You are viewing a plain text version of this content. The canonical link for it is here.
Posted to dev@phoenix.apache.org by William <yh...@163.com> on 2016/01/07 08:27:27 UTC
Can I do scan.setTImeRange(0, Long.MAX_VALUE) instead of (0,
current_server_time) ?
Hi all:
I am optimizing select performance these days. My scenario is very simple:
* table schema will never change. If it has to change(only add column is allowed), all connections will be re-opened.
* simple select and upsert: no join, no order by, no group by, etc.
* require very high performance: almost the same as Hbase native API. (I've almost done this, now the only problem is the table meta updating)
In this case, I modified QueryCompiler and FromCompiler and now it will update table meta only once. (originally, it will update meta at each select/upsert. Updating meta will take about 0.4ms.)
Then I encountered another problem: it will still update meta in BaseQueryPlan#iterator() which calls context.getCurrentTime() to do so.
I single-stepped it and found that:
* in BaseColumnResolver#createTableRef(), since it does not call updateCache() then timeStamp will remain its original value -1
* so in StatementContext#getCurrentTime(), this.getCurrentTable().getTimeStamp() will return -1 then it will call client.getCurrentTime() which updates table meta.
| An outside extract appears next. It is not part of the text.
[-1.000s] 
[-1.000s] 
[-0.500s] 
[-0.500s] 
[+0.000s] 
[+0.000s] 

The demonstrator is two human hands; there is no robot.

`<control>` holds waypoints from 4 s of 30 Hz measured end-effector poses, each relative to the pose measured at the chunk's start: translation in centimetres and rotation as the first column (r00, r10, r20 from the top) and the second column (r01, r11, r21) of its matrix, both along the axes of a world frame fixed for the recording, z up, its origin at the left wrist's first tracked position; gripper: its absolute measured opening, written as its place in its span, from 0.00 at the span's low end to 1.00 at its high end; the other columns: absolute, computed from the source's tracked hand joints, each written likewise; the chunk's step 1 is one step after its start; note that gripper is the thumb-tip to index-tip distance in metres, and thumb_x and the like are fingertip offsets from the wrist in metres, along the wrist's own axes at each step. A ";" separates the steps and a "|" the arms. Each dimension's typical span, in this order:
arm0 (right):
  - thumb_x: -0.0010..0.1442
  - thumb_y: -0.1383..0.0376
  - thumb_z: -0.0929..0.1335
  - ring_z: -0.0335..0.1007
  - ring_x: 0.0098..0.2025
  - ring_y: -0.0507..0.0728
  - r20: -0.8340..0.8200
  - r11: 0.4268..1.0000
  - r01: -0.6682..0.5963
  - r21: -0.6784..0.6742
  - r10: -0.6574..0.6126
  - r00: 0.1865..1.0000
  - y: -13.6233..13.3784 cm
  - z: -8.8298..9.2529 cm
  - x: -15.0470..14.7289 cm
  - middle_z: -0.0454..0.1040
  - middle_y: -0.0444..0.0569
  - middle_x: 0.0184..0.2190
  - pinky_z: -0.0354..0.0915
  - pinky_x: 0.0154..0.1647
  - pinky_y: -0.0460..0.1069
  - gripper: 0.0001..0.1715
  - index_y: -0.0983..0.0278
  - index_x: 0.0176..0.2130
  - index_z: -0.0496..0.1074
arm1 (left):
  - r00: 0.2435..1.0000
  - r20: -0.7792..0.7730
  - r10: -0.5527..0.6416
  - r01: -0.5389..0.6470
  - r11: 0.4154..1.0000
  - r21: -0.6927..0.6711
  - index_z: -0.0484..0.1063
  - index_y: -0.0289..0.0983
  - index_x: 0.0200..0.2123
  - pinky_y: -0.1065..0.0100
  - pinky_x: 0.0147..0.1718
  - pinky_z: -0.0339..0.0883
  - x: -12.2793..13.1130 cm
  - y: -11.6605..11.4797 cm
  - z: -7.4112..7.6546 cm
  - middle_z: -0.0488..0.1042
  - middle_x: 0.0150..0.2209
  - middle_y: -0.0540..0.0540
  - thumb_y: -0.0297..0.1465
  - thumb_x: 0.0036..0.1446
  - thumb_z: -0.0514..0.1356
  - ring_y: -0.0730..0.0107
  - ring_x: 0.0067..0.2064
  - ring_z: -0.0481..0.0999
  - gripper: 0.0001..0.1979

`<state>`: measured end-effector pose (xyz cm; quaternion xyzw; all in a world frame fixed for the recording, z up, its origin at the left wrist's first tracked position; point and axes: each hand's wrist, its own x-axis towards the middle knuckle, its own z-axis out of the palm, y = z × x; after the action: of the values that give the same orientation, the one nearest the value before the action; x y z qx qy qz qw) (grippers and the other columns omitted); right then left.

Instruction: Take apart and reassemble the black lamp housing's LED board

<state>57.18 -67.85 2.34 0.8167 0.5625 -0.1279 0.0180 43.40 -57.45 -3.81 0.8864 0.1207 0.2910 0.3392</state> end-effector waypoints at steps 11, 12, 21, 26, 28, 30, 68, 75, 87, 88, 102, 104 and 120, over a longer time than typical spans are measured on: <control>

I realized that if it updates meta every time, TableRef object will always has a valid timestamp and StatementContext#getCurrentTime() will never update meta.
For select, TableRef's timestamp comes from 'long currentTime = EnvironmentEdgeManager.currentTimeMillis();' in MetaDataEndpointImpl.java which just returns the hbase region server's current time.
I guess that phoenix does this to avoid reading the rows inserted AFTER the select is compiled, because NEW rows might have different schema. It that right?
so, here's my question:
In case i never change the table schema, is it safe for me to ignore this 'currentTime' and just use [0, Long.MAX_VALUE] for scan's time range?
modified code: BaseQueryPlan.java
-William
Re: Can I do scan.setTImeRange(0, Long.MAX_VALUE) instead of (0,
current_server_time) ?
Posted by James Taylor <ja...@apache.org>.
Hi William,
Yes, that should be fine. I've made this possible for tables in the system
schema in master and 4.x already for the 4.7.0 release. See commit on
PHOENIX-2519 and UpdateCacheIT.testUpdateCacheForNonTxnSystemTable test. To
complete it, there's not much work left. See PHOENIX-2520. Just need a new
table property that declares how often you want to ping the server for
metadata updates. Would you be up for contributing a patch for that one?
Thanks,
James
On Wed, Jan 6, 2016 at 11:34 PM, William <yh...@163.com> wrote:
> Sorry, the attachment failed.
> PS, i did not call scan.setTimeRange(0, max), but just assign
> Long.MAX_VALUE to scn.
> the modified code :
>
>
>
> // Get the time range of row_timestamp column
>
> TimeRange rowTimestampRange =
> context.getScanRanges().getRowTimestampRange();
>
> // Get the already existing time range on the scan.
>
> TimeRange scanTimeRange = scan.getTimeRange();
>
> Long scn = connection.getSCN();
>
> if (scn == null) {
>
> //scn = context.getCurrentTime();
>
> scn = Long.MAX_VALUE; // I add this line
>
> }
>
> try {
>
> TimeRange timeRangeToUse =
> ScanUtil.intersectTimeRange(rowTimestampRange, scanTimeRange, scn);
>
> if (timeRangeToUse == null) {
>
> return ResultIterator.EMPTY_ITERATOR;
>
> }
>
> scan.setTimeRange(timeRangeToUse.getMin(), timeRangeToUse.getMax());
>
> } catch (IOException e) {
>
> throw new RuntimeException(e);
>
> }
>
>
>
>
> At 2016-01-07 15:27:27, "William" <yh...@163.com> wrote:
>
> Hi all:
>
>
> I am optimizing select performance these days. My scenario is very simple:
> * table schema will never change. If it has to change(only add column is
> allowed), all connections will be re-opened.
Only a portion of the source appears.